» Directions for this task
From the listing below, return every line with the string "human" in it.

» Information shown
----------------------------------------
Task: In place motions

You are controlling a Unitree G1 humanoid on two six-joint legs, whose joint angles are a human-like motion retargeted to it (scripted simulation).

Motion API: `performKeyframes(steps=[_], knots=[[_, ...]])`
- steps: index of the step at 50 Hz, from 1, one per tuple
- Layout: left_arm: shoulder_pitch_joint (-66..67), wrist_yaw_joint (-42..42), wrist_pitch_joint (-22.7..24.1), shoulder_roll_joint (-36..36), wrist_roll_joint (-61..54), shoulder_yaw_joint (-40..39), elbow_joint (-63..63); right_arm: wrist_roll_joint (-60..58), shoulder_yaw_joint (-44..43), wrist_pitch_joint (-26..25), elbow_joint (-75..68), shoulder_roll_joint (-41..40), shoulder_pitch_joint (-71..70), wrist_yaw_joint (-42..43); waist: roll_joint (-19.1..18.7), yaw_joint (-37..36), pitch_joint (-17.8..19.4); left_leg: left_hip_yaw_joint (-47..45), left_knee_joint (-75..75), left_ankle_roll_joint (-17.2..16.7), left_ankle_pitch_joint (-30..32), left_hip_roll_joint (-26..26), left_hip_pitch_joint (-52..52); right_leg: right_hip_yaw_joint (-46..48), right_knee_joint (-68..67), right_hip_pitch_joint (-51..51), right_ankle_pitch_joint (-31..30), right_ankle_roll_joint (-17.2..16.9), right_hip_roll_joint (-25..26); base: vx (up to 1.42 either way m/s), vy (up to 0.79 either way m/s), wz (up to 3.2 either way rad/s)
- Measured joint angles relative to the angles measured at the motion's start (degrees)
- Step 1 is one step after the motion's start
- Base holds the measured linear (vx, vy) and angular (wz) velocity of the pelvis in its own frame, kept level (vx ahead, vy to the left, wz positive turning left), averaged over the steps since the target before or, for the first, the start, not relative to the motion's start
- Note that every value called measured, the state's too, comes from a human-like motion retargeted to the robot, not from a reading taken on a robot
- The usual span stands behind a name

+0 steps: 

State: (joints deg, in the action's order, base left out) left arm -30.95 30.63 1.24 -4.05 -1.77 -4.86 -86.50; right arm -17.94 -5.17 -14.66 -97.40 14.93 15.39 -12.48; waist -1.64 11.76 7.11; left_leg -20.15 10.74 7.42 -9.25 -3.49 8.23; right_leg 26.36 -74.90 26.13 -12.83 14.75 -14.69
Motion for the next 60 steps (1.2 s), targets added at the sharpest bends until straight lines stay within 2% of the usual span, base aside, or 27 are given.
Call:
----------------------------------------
» Response below
You are controlling a Unitree G1 humanoid on two six-joint legs, whose joint angles are a human-like motion retargeted to it (scripted simulation).
- Note that every value called measured, the state's too, comes from a human-like motion retargeted to the robot, not from a reading taken on a robot

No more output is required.